§ PROBLEM DETAILS:
Nothing other than the lines from the one containing "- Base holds" through the close of the entries below should be printed, each exactly.

Records from a dataset
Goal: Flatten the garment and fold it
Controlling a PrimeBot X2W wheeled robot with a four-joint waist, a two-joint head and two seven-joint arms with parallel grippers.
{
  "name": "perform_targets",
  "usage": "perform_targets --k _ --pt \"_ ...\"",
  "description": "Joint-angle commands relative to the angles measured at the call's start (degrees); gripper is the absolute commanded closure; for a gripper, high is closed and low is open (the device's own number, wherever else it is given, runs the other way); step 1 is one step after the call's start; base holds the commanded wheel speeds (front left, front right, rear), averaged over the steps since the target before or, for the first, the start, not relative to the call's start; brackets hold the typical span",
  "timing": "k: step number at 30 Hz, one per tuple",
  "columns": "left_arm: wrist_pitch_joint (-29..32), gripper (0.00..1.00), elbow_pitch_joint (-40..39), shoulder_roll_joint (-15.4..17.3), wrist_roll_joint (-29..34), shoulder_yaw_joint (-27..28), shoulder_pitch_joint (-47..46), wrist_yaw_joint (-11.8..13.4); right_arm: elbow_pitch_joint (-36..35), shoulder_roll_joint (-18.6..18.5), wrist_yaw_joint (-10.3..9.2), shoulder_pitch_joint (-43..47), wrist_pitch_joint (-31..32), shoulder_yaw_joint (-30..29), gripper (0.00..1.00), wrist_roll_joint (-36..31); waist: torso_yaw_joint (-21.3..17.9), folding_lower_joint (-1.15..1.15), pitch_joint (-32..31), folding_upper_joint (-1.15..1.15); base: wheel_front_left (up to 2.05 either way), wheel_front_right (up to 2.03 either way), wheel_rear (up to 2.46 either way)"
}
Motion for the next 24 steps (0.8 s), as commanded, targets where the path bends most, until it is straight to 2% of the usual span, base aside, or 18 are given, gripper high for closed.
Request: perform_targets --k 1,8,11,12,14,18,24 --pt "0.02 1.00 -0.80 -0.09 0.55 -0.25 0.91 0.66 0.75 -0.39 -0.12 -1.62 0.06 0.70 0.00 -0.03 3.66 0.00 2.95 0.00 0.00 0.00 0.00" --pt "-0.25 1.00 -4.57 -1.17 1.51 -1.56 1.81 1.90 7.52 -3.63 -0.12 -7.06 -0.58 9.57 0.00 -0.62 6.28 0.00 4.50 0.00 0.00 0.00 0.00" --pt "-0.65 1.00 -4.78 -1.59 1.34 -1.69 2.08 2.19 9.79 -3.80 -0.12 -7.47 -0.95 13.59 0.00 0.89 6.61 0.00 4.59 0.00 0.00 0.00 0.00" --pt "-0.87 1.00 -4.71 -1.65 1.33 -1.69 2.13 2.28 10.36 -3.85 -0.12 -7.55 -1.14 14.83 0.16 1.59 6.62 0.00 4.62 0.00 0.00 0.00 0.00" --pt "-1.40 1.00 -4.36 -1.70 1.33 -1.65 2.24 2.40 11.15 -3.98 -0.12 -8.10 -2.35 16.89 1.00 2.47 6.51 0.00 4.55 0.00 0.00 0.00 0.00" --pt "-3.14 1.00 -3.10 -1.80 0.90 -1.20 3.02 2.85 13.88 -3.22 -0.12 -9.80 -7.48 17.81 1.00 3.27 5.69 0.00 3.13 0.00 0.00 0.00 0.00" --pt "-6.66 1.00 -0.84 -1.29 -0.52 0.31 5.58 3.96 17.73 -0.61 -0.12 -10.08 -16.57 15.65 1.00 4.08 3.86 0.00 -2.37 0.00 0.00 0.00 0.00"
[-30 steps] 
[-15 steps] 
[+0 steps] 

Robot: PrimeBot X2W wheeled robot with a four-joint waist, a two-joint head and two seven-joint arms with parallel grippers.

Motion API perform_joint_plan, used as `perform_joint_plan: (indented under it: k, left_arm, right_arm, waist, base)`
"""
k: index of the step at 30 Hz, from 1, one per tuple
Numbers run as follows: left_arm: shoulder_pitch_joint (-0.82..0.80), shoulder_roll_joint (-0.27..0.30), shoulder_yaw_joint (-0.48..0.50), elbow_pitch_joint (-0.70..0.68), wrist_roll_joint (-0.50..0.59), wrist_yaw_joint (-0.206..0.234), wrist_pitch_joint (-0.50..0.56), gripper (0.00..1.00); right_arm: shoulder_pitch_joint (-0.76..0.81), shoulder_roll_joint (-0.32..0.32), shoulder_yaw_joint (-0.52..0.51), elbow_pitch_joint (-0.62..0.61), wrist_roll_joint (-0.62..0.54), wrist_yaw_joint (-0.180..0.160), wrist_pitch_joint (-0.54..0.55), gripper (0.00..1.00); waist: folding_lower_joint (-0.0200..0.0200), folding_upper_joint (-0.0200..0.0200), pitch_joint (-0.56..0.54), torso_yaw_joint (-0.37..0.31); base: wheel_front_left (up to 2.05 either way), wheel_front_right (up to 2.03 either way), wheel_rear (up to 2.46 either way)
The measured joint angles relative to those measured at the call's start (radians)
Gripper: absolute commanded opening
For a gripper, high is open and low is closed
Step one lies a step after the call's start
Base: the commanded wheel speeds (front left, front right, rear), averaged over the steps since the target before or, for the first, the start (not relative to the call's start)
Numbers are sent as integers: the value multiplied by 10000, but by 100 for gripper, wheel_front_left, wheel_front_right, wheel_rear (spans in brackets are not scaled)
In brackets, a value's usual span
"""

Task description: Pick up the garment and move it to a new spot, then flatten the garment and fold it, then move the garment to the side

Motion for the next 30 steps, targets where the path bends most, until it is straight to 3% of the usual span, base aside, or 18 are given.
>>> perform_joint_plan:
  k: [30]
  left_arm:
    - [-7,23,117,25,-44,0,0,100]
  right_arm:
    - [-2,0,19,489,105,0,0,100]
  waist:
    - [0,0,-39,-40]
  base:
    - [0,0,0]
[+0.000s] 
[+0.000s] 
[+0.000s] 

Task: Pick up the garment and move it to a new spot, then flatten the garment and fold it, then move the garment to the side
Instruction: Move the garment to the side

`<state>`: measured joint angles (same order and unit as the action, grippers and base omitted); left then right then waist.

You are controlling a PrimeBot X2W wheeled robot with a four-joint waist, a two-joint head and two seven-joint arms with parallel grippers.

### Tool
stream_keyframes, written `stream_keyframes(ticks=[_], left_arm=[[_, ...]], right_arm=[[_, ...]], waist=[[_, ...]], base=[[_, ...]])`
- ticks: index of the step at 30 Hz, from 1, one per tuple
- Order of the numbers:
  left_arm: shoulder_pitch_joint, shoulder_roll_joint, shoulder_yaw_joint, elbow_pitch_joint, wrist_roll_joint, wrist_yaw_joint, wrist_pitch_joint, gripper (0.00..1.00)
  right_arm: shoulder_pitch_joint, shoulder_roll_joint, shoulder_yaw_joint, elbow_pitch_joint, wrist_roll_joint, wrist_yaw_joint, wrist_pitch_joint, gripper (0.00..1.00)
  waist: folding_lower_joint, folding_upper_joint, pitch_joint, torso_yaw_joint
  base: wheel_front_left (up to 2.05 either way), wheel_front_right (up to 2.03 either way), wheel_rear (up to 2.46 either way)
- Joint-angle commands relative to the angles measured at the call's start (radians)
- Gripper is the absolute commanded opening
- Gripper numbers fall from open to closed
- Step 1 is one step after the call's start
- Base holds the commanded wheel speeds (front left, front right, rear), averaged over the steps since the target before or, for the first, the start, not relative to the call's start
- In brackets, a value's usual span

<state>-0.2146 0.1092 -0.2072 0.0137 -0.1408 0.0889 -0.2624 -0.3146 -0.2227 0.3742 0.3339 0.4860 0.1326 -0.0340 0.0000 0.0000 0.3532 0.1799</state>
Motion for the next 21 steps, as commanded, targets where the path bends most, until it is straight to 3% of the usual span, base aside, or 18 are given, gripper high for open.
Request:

§ YOUR SOLUTION:
- Base holds the commanded wheel speeds (front left, front right, rear), averaged over the steps since the target before or, for the first, the start, not relative to the call's start
- In brackets, a value's usual span

<state>-0.2146 0.1092 -0.2072 0.0137 -0.1408 0.0889 -0.2624 -0.3146 -0.2227 0.3742 0.3339 0.4860 0.1326 -0.0340 0.0000 0.0000 0.3532 0.1799</state>
Motion for the next 21 steps, as commanded, targets where the path bends most, until it is straight to 3% of the usual span, base aside, or 18 are given, gripper high for open.
Request:

No additional output will be generated.